Trading in Bramer Banking Corporation, a lender based in Port Louis, was suspended by the Stock Exchange of Mauritius after the country’s central bank revoked the bank’s license.
According to a statement on the website of the Stock Exchange of Mauritius on Friday, dealings in the securities will be halted until further notice, The Bank of Mauritius pulled Bramer’s license “in the public interest,” it said in a statement a day earlier.
The central bank pulled Bramer’s license “following strong evidence that BBCL is engaged in a Ponzi scheme which exceeds 25 billion rupees” ($690 million), Prime Minister Anerood Jugnauth told reporters on Friday. A special desk will be set up in the Bank of Mauritius to give Bramer clients information on their deposits and an investigation is underway into an “unprecedented financial scandal.”

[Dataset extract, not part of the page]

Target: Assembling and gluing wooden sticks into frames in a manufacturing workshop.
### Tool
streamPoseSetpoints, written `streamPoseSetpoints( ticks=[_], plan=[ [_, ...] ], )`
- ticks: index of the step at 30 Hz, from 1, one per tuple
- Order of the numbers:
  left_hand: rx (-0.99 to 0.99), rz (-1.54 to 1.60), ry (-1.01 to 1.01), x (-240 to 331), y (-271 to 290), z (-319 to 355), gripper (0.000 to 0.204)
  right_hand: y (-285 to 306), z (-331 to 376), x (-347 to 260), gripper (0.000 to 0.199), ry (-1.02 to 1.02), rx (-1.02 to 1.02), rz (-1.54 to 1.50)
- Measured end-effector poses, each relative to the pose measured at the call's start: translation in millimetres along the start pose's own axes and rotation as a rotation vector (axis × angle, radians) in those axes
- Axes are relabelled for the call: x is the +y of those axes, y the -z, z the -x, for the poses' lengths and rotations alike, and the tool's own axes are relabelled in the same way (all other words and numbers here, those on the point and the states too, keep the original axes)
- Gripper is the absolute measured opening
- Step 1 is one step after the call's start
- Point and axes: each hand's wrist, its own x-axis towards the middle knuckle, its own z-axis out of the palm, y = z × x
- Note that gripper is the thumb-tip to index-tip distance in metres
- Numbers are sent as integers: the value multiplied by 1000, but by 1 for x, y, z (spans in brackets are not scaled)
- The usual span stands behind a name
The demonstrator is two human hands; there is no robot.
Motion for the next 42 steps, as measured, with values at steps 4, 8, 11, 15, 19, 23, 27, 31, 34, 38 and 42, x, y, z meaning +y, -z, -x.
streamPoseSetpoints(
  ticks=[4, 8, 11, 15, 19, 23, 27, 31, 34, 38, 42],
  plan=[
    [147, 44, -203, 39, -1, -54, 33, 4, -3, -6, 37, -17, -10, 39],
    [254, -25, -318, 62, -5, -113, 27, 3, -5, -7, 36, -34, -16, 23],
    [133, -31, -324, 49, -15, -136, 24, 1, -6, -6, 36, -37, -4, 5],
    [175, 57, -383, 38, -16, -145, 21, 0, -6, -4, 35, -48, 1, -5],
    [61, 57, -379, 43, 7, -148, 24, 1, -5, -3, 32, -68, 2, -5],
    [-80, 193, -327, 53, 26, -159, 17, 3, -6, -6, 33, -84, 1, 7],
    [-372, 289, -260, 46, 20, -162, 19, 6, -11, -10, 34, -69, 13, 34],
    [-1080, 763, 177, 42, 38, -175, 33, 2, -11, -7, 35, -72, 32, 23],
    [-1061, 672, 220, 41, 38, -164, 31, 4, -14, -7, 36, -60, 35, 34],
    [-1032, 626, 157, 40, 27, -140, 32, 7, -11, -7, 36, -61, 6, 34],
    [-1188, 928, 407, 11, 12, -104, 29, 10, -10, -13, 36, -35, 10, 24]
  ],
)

The central bank of the Indian Ocean island nation told Bramer about a “number of significant deficiencies” that it found during an on-site examination between Jan. 22 and Feb. 20, it said in the statement. Bramer had “large withdrawals of deposits” that affected its liquidity and capital, the regulator said.
After Bramer’s license was revoked, the Financial Services Commission of Mauritius appointed Andre Bonieux and Mushtaq Oosman of PricewaterhouseCoopers LLP as conservators of BAI Co., an insurance company also owned by British American Investment, “to safeguard the interests of policyholders,” the FSC said in a statement on its website.